3.b. Launch a Cluster with the AWS Command Line

If you have installed and configured the AWS Command Line Interfance (CLI), you can run a single line to create a cluster. Note the CloudFormation scripts creates a security group during bootstrap and assigns it to the cluster. Below, you have to assign an existing security group addtl-master-security-group that opens up the correct port (8787 for RStudio and 8194 for Jupyter).

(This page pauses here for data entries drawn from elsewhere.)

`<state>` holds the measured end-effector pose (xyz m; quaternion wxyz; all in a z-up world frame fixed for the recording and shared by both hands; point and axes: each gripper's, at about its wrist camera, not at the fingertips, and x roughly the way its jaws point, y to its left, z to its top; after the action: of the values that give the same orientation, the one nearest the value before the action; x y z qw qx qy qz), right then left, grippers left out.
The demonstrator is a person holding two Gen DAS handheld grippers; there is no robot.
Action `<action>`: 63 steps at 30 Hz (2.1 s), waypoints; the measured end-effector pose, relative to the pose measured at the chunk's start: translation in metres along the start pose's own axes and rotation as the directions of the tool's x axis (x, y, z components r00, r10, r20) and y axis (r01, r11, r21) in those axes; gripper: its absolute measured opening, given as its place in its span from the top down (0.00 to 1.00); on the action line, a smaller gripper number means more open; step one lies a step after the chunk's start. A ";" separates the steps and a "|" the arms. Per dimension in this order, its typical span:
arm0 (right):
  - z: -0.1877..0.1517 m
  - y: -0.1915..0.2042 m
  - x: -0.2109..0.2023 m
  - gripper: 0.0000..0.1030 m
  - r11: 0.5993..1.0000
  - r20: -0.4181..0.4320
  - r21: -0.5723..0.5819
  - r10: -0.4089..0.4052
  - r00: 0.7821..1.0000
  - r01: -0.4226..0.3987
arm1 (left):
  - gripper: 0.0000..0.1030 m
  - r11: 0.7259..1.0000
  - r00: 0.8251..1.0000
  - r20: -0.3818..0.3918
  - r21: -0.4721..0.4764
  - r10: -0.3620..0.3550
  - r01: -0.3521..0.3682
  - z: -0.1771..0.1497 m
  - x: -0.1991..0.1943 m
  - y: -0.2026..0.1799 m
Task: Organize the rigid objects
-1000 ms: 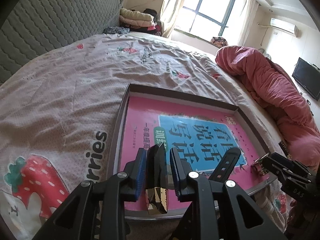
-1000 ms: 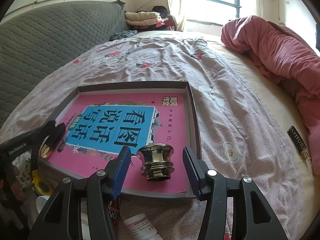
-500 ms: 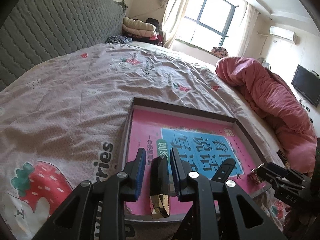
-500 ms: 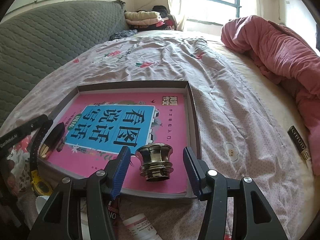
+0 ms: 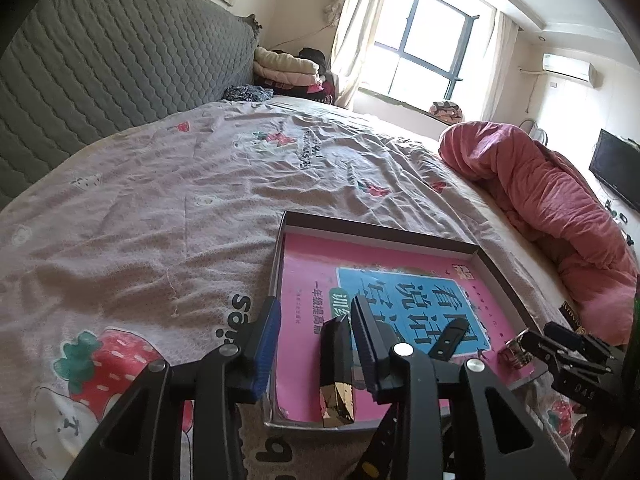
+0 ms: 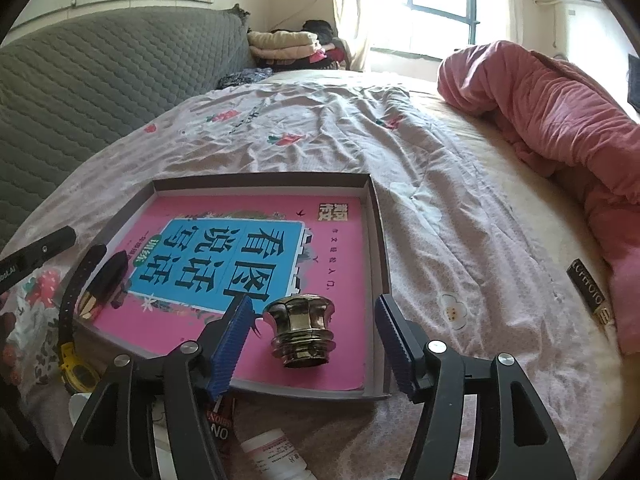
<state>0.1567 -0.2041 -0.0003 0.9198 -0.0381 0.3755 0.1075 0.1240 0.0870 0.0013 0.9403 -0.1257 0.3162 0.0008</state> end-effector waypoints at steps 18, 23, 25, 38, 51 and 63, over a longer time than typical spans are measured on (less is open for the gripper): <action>0.000 -0.010 -0.018 0.29 0.999 0.050 0.032 -0.005 0.999 0.003 | 0.62 0.997 0.999 0.007 0.060 0.043 -0.043 -0.015 -0.029 -0.022; -0.002 -0.009 -0.025 0.29 1.000 0.059 0.027 -0.004 0.998 0.003 | 0.62 0.996 0.999 0.014 0.080 0.037 -0.038 -0.018 -0.041 -0.032; -0.003 -0.009 -0.028 0.29 1.000 0.064 0.028 -0.005 0.998 0.003 | 0.62 0.996 0.999 0.013 0.087 0.030 -0.031 -0.018 -0.044 -0.035; -0.011 0.000 -0.063 0.27 1.000 0.135 0.017 0.004 0.991 -0.007 | 0.61 0.991 1.000 0.000 0.137 0.001 -0.001 -0.028 -0.061 -0.054; -0.020 -0.003 -0.077 0.27 0.999 0.140 0.051 -0.008 0.990 0.001 | 0.61 0.987 1.000 -0.011 0.158 -0.011 0.013 -0.035 -0.077 -0.056; -0.029 -0.003 -0.092 0.27 0.998 0.132 0.057 -0.007 0.991 0.000 | 0.61 0.985 1.000 -0.015 0.172 -0.014 0.017 -0.041 -0.093 -0.057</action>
<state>0.0731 -0.2270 0.0431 0.9435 -0.0053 0.3167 0.0973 0.0300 0.0298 0.0385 0.9455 -0.0465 0.3203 -0.0347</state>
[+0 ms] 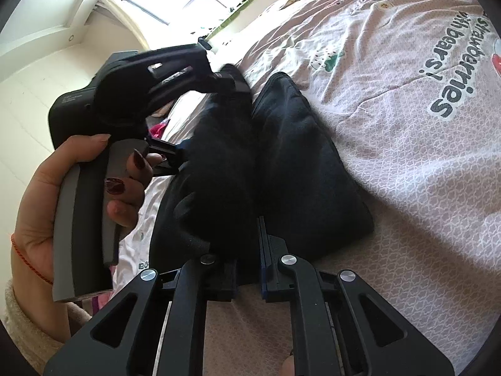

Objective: Fold small clothes

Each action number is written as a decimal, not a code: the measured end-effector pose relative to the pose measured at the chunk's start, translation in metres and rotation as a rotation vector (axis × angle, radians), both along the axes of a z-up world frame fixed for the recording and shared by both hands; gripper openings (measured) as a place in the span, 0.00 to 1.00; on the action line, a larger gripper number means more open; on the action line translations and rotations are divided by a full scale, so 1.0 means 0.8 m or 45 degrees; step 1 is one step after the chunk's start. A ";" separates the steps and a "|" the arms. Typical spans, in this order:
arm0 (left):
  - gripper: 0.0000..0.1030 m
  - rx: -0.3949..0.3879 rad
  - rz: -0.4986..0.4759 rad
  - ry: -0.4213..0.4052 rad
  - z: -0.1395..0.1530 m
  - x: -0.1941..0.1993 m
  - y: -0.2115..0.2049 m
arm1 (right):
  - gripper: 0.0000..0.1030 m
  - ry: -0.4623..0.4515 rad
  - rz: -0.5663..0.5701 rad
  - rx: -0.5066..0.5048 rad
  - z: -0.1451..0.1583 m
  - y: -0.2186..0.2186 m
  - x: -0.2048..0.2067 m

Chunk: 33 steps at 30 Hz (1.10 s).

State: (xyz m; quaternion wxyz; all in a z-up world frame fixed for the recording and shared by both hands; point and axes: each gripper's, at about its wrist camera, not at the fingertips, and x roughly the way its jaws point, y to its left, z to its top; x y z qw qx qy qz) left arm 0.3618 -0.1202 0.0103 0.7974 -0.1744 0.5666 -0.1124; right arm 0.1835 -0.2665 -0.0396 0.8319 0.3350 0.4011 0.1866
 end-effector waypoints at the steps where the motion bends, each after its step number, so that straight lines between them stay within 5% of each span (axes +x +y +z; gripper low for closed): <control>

aws emr create-cluster --release-label emr-5.4.0 ^
  --name 'rstudio-sparkr' ^
  --applications Name=Spark Name=Ganglia ^
  --ec2-attributes KeyName=your-key-pair,InstanceProfile=EMR_EC2_DefaultRole,AdditionalMasterSecurityGroups="addtl-master-security-group",SubnetId="your-subnet" ^
  --service-role EMR_DefaultRole ^
  --instance-groups ^
    InstanceGroupType=MASTER,InstanceCount=1,InstanceType=m4.xlarge ^
    InstanceGroupType=CORE,InstanceCount=2,InstanceType=m4.xlarge ^
  --region us-east-1 ^
  --log-uri s3://logs-bucket-name-goes-here ^
  --bootstrap-actions Path="s3://your-bucket-name-goes-here/rstudio_sparkr_emr5lyr-proc.sh"

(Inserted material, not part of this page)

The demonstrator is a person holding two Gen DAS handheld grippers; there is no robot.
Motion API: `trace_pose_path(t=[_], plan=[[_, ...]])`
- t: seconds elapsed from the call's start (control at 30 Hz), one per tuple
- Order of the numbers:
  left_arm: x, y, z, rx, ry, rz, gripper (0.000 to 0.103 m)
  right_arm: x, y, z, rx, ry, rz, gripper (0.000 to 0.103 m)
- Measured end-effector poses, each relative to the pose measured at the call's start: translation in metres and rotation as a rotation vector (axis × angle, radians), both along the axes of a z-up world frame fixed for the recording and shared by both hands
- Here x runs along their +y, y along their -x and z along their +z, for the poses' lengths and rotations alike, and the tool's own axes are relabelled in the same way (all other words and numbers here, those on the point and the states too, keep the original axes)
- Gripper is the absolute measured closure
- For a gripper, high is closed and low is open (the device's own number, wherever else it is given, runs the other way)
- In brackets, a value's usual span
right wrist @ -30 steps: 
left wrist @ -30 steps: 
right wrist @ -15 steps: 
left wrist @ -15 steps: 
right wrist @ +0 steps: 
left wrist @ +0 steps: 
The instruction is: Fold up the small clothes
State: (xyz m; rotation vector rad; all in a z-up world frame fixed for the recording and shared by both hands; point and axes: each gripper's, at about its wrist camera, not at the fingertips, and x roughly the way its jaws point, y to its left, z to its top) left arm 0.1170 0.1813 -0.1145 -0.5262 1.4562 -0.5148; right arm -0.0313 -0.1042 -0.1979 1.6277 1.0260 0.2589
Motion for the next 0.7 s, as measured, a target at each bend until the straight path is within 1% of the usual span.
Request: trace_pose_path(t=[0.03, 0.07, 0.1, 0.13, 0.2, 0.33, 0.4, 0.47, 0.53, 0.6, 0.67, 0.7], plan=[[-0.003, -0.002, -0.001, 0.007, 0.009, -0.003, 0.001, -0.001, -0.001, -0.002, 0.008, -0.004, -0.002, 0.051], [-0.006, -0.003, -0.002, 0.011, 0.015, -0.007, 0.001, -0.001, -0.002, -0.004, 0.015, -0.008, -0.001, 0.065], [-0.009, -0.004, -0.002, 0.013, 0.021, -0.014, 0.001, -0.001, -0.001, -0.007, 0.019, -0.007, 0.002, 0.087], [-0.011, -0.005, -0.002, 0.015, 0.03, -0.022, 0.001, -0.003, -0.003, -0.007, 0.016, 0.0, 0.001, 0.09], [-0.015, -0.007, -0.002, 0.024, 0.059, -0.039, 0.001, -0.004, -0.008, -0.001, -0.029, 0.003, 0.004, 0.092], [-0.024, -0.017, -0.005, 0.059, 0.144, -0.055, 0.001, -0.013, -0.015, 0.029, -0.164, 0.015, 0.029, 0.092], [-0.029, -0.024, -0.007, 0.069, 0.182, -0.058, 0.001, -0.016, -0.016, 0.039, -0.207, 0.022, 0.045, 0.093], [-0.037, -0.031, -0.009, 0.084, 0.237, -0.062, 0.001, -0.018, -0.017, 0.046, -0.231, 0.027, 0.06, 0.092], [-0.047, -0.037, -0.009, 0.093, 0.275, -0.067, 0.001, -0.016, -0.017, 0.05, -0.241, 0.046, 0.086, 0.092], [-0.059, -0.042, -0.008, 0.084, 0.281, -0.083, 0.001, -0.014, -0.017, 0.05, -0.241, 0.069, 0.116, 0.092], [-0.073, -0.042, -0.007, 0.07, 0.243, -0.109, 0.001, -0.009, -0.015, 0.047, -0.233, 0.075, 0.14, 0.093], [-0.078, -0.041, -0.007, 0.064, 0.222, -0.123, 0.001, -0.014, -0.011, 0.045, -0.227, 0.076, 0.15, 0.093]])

Choosing Between SparkR & PySpark for Social Science

If you have a strong preference for either R or Python, you should let that preference guide your decision. Although R is much more convenient for statistical modeling, don't feel obligated to choose one over the other based on the impression they are dramatically different in terms of speed or available functionality:

  • Speed: All of the language implementations (R, Python, and yes, Scala) are communicating with the same API - specifically the Spark DataFrames API. This means that the execution speeds written in any of the three languages are basically the same.
  • Available Functionality: In terms of the Spark functionality available, there are some differences between SparkR and PySpark at present, with PySpark being more fleshed out. However, with the impending release of Spark 2.0 (DataBricks has suggested it will happen in the next few weeks), we expect many of these distinctions to disappear.

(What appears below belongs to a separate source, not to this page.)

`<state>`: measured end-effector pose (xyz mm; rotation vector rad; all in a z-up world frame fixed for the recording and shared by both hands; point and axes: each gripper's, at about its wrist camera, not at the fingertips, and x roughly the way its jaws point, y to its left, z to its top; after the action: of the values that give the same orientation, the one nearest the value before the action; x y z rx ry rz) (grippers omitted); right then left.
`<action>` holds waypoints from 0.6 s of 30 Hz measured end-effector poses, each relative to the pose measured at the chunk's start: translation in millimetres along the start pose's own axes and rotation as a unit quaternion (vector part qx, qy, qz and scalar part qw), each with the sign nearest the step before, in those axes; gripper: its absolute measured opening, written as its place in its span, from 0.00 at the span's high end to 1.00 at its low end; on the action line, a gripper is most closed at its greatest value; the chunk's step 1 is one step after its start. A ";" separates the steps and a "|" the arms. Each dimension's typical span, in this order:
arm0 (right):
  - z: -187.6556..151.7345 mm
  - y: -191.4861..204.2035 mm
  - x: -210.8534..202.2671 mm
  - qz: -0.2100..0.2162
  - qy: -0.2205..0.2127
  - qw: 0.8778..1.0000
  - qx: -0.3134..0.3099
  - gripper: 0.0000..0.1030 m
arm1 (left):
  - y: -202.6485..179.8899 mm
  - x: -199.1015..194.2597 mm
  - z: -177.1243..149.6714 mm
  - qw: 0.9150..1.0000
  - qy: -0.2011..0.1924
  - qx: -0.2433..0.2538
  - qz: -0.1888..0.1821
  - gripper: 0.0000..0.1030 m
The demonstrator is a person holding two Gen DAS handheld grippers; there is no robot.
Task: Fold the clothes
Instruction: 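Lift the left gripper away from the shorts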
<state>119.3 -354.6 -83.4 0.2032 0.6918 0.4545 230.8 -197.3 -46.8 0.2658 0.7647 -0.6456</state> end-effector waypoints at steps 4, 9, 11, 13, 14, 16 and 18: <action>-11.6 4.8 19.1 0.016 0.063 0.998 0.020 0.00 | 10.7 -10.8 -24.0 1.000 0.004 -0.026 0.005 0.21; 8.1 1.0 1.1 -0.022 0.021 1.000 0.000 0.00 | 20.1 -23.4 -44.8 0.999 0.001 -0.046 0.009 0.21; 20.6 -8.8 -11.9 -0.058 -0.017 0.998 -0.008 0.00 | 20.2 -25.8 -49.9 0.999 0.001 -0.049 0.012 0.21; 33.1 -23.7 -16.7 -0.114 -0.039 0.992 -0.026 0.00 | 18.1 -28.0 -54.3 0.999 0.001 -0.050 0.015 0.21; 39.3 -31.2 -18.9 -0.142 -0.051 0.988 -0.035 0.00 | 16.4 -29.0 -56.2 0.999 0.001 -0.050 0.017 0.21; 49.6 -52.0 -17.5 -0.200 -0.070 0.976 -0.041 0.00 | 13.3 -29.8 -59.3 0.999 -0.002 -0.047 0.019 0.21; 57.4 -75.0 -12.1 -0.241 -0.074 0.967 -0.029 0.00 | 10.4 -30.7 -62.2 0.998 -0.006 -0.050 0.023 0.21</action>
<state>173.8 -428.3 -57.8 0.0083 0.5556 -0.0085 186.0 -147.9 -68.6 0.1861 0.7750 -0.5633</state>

That being said, there are some notable differences that might affect your decision:

  • Statistical Modeling: We have found SparkR to natively support statistical modeling with far more ease the PySpark. R's normal formula syntax works well, whereas PySpark's implementation has added complexity. If easy and familiar statistical modeling is important, you might want to stick with SparkR.
  • Code Syntax: SparkR feels a bit more like normal R than PySpark feels like Python, although both have peculiarities. This is perhaps the case since R is natively built around dataframes, which are analagous to Spark’s DataFrame API. For this reason, you might prefer SparkR if you’re equally competent at R and Python. By the way, we oriented all of our tutorials (PySpark / SparkR) around the DataFrame API, and strongly recommend that everyone works through this API (DataBricks makes the same suggestion).
  • Open Source Development: It seems like Python has the advantage here, in that more of the packages extending Spark functionality come written in or accessible through PySpark than SparkR. This is likely a product of the current Spark community – more data scientists and engineers than more traditional statisticians and social scientists.